Peer Helping is also a newly emerging vital resource for socio-emotional well-being at St. John’s. It is known that in the world of children and adolescents, peer influence is powerful, and statistics show that our youth are more likely to be inspired by their peers in ways that are more lasting and profound. With that said, student leaders identified and interested in helping their peers-PALS, are trained in basic peer helping, peer mediation communication skills by the School Counselor and PALS supervisor, and are available on an as needed basis to support their peers.
USEFUL RESOURCES FOR PARENTS
Mindset, Carol Dweck - developing the growth mindset encouraged in today’s world
The Mindful Child, Susan Greenland- helping your child “manage stress, become happier kinder and more compassionate”
Girls will be Girls: Raising Confident and Courageous Daughters; JoAnn Deak, Ph.D.
Raising Cain: Protecting the Emotional Life of Boys, Dan Kindlon, Ph.D., Michael Thompson, Ph.D.

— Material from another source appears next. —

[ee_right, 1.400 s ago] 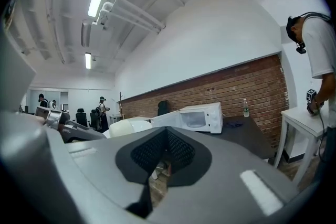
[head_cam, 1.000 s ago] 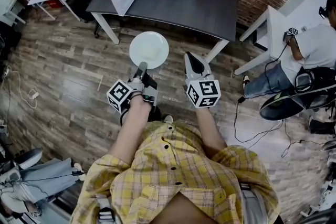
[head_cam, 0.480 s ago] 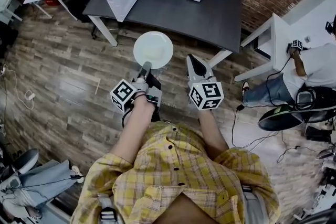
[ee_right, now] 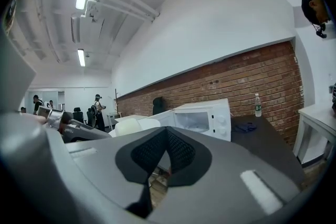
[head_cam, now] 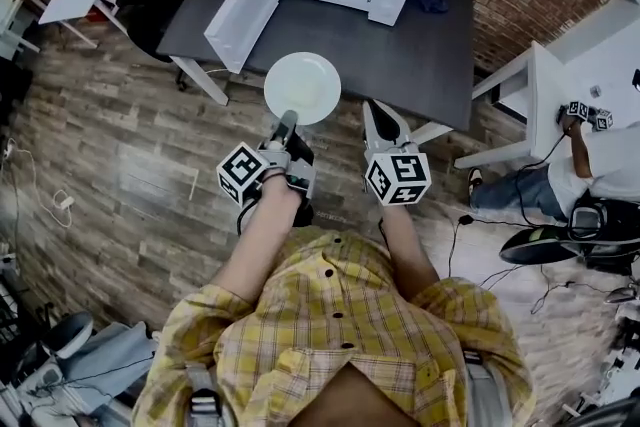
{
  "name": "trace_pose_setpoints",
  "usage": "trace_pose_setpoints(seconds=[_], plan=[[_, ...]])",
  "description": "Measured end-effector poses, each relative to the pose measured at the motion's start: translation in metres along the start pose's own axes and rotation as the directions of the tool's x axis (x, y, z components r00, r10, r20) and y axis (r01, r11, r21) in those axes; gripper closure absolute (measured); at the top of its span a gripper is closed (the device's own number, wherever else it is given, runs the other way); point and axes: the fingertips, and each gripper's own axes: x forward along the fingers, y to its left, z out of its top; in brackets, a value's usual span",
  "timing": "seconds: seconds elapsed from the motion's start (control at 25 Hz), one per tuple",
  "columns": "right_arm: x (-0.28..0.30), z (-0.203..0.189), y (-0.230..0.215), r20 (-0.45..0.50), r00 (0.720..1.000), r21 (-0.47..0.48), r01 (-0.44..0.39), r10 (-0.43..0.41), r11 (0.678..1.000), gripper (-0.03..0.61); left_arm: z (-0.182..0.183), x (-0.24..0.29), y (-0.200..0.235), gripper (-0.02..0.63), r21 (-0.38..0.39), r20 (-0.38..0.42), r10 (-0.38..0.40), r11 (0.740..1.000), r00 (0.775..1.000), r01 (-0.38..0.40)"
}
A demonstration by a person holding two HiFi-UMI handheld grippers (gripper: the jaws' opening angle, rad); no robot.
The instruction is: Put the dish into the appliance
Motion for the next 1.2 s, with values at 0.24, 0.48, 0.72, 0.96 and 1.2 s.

Creating Innovators: The Making of Young People Who will Change the World, Tony Wagner
ScreamFree Parenting: Raising your Kids by Keeping your Cool, Hal Runkel
Sticks and Stones: Defeating the Culture of Bullying and Rediscovering the Power of Character and Empathy, Emily Bazelon
How to keep your Teenager Out of Trouble and What to Do if you Can’t; Dr. Neil Bernstein
May I Kiss you? A candid look at Dating, Communication, Respect and Sexual Assault Awareness; Michael J. Domitz
It is Nadine's passion to guide children and adolescents through their socio-emotional development, especially with regards to learning the skills of resilience, effective interpersonal communication, problem solving, and conflict resolution. This passion is driven from an awareness that the application of these and other coping skills is usually what helps us to remain functional and engaged despite adversity. They essentially empower us to strive towards our highest potential in every aspect of our lives. This provides a significant rationale for students to understand from their foundational years, how to define and apply these skills.
Nadine's counseling approach is eclectic, embracing the unique needs of each student, however, she is keen on cognitive-behavioral modalities, knowing that our thoughts can significantly influence our emotional and behavioral responses, and this can be a magical key to optimal functioning.
A glimpse of some of the support services Nadine offers include, but not be limited to:
- Short term, individual counseling, and external clinician referrals for more intensive services
- Life Skills/Social-Emotional Learning Classes
- Training and Supervision of a Peer Helping and Peer Mediation program
- Parent support and education forums
- Consultation and collaboration with teachers, school leadership and external clinicians
- Professional development facilitation- already in progress having facilitated a session on Social Emotional Wellness during our recent PD week.
"My efforts to develop our Counseling program will be a work in progress and thrive with a village approach, in which all those involved in our student's development work as a team. We will aim to create a healthy counseling culture, pushing through stigmas attached to mental health knowing that, in reality, it is the glue that holds us together and must be nurtured."